“O tiro saiu pela culatra e o reembolso em 12 meses já não será uma opção”

A Medida Provisória n. 925, que dispunha sobre medidas emergenciais para a aviação civil brasileira em razão da pandemia da Covid-19, foi convertida na Lei 14.034 no último dia 5 de agosto de 2020.

O artigo 3º original, que possibilitou às aéreas o prazo de 12 meses para reembolso das passagens contratadas até 31 de dezembro de 2020, foi substancialmente modificado, com o objetivo, percebe-se, de esclarecer as regras do reembolso, do crédito e da remarcação, alinhando-as com a regulamentação já existente da ANAC.

Inicialmente, percebe-se a exclusão, no caput do art. 3º, do trecho que previa que o reembolso observaria “as regras do serviço contratado”. Ou seja, se em algum momento o legislador pretendeu permitir que o reembolso obedecesse às regras tarifárias contratadas, com a aplicação das penalidades nelas previstas, independentemente de quem houvesse sido a iniciativa para o cancelamento, esse objetivo ficou definitivamente para trás.

Ao caput do artigo 3º, foi também acrescida a obrigação ao transportador aéreo de atualizar o valor do reembolso pelo INPC. Sem negar o mérito que carrega em si na proteção do passageiro, a implementação desta medida será um desafio para as aéreas, se considerados os sistemas globais vigentes e os intermediários nesta cadeia de pagamentos.
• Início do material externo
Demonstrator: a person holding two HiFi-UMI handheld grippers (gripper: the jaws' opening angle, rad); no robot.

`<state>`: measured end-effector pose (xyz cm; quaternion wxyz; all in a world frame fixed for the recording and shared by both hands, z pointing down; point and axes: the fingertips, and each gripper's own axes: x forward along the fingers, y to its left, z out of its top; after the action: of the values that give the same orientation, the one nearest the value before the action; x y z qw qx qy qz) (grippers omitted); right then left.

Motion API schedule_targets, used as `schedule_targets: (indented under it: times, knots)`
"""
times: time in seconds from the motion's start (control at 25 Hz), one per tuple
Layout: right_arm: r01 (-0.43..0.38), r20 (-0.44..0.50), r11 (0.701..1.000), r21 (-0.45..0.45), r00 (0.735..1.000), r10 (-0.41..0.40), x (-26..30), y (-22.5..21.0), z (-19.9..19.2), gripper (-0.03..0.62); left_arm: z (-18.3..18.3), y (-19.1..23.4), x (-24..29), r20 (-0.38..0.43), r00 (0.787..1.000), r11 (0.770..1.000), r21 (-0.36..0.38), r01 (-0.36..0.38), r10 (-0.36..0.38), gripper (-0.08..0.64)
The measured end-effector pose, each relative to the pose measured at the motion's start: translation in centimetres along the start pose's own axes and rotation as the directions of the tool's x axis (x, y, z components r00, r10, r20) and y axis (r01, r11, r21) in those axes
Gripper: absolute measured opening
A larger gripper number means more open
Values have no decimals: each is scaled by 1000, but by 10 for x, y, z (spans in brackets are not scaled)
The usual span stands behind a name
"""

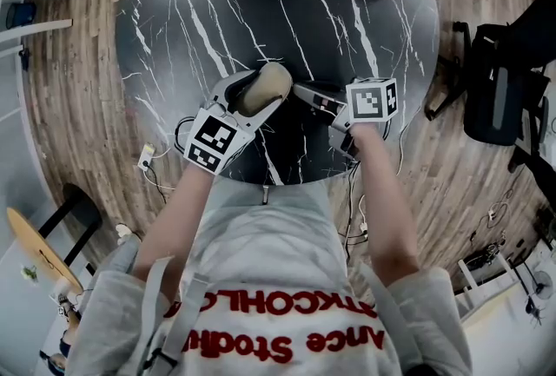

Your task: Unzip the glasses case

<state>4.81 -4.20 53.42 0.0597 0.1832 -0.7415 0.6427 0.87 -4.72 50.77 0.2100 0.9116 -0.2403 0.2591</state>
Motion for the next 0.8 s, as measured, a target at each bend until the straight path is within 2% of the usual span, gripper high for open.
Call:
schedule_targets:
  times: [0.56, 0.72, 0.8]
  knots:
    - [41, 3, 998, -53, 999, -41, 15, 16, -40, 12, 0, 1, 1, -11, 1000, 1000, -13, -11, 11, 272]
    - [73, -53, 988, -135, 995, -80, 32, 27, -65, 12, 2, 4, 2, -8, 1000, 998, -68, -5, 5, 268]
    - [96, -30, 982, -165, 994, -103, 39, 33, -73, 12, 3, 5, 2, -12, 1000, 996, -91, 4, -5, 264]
Implementá-la, representa negociação com fornecedores e investimentos em tecnologia difíceis neste cenário atual e para o curto período que resta.

Pode-se dizer que o tiro saiu pela culatra e o reembolso em 12 (doze) meses, possivelmente, já não será uma opção.
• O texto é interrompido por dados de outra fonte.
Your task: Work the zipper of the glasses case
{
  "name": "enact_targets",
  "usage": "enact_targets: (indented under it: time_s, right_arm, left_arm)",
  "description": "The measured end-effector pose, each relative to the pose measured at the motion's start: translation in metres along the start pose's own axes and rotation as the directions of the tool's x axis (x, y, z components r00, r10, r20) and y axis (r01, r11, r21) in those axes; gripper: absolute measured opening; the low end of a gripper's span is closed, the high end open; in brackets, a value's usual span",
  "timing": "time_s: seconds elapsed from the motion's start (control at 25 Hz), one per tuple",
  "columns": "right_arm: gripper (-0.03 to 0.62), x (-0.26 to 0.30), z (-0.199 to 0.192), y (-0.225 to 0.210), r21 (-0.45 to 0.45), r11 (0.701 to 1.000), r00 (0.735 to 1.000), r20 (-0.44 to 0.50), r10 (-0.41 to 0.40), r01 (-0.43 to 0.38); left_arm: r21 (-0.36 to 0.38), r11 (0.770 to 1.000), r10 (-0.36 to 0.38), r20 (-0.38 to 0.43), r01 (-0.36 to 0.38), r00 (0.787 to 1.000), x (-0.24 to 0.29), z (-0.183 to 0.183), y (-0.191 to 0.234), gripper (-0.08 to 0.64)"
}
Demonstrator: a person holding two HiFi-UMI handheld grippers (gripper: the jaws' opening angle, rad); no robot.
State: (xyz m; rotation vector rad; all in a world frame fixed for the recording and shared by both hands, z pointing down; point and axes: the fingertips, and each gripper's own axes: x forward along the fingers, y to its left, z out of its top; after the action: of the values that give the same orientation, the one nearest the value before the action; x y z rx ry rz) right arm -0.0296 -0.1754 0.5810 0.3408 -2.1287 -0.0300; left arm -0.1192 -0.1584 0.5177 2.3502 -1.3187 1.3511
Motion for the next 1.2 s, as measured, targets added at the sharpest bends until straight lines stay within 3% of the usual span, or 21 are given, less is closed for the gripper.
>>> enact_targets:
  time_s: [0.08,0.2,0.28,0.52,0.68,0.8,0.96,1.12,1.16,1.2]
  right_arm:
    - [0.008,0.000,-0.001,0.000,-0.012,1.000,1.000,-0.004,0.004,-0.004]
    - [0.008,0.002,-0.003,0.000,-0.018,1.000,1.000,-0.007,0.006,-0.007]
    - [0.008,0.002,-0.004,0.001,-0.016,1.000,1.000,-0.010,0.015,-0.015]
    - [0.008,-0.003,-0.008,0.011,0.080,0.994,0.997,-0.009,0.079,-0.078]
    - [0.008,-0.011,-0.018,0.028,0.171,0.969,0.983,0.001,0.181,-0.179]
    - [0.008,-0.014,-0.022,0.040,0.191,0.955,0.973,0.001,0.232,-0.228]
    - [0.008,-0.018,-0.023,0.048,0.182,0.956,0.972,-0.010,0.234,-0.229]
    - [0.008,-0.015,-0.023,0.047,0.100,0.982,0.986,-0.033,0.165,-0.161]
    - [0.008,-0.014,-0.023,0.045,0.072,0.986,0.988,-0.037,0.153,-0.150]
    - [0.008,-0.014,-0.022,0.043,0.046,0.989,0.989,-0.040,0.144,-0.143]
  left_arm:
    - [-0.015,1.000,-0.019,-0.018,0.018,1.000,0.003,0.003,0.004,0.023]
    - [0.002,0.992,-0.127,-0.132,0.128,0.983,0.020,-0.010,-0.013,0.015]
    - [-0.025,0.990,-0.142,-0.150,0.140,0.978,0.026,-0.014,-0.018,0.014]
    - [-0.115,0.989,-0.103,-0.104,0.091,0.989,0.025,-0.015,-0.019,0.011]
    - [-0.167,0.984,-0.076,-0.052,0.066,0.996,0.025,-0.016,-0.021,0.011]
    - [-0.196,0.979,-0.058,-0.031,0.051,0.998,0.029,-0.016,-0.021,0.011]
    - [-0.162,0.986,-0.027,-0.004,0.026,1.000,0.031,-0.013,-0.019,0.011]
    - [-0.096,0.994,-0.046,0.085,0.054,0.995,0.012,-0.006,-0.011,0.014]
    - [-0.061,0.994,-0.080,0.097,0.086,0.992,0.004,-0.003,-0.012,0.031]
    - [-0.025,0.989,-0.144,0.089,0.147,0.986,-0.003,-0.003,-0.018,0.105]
Nesta mesma linha de dificuldades vieram a obrigação da interrupção da cobrança de eventuais parcelas vincendas da compra do bilhete de passagem e o desmembramento das tarifas aeroportuárias arrecadadas pelas aéreas, para que sejam reembolsadas no prazo de 7 (sete) dias.
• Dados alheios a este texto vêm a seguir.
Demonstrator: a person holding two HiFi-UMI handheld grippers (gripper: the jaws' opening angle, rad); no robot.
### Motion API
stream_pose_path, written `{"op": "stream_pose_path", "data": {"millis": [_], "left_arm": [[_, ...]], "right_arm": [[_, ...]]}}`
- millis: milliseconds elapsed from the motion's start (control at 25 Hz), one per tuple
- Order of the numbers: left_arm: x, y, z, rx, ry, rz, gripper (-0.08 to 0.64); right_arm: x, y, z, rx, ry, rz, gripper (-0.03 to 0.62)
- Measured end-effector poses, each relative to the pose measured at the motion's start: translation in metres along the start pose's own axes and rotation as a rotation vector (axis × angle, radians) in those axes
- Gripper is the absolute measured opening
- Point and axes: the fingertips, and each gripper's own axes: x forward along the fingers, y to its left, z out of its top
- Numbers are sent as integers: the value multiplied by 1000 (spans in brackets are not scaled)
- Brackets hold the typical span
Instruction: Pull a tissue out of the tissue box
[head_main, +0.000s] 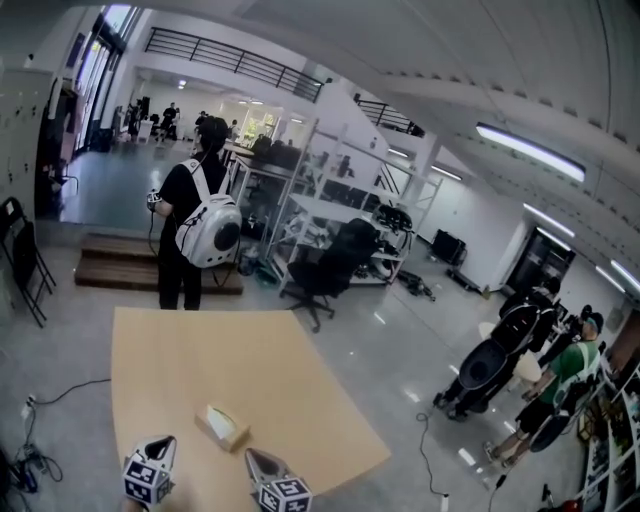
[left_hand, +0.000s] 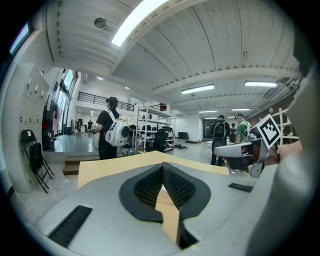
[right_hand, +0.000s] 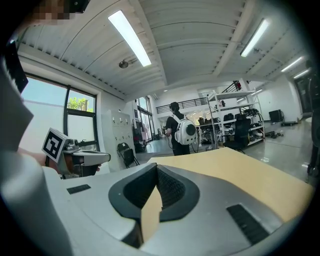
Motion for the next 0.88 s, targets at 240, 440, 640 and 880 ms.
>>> {"op": "stream_pose_path", "data": {"millis": [240,440,640,880], "left_arm": [[3,17,1,-16,-1,17,8],[2,22,1,-23,2,25,8],[4,34,1,-30,3,39,8],[14,45,-6,-33,15,58,8]], "right_arm": [[14,5,7,-9,10,7,11],[20,6,8,-14,24,4,9],[36,8,9,-20,32,16,11],[53,2,2,-10,46,32,11]]}}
Seria incoerente dizer que as novas regras estabelecidas pela Lei 14.034 estão em desconformidade com a Resolução 400 da ANAC, porque esta é hierarquicamente inferior e é quem deve ser adaptada, mas fato é que importantes conceitos trazidos pela 400, um marco na regulação da aviação brasileira, foram desconsiderados.

A Lei 14.034 trouxe, no entanto, importantes ganhos para a indústria, que trazem segurança jurídica, conformidade com a Convenção de Montreal e que buscam incentivar a retomada do setor.

Merecem grande destaque as alterações promovidas ao Código Brasileiro de Aeronáutica (Lei 7.565/1986), no sentido de condicionar a indenização por dano extrapatrimonial, em decorrência de falha na execução do contrato de transporte, à demonstração da efetiva ocorrência do prejuízo e de sua extensão pelo passageiro ou pelo expedidor ou destinatário de carga (art. 251-A), além das excludentes de responsabilidade que foram inseridas ao artigo 256, em casos fortuitos ou de força maior.

A expectativa é que os julgadores estejam atentos às novas regras, à extensão das obrigações das empresas aéreas em temas de reembolso e, em especial, ao compromisso assumido pelo governo de acabar com a indústria das indenizações na aviação, da qual o Brasil se tornou o grande protagonista global.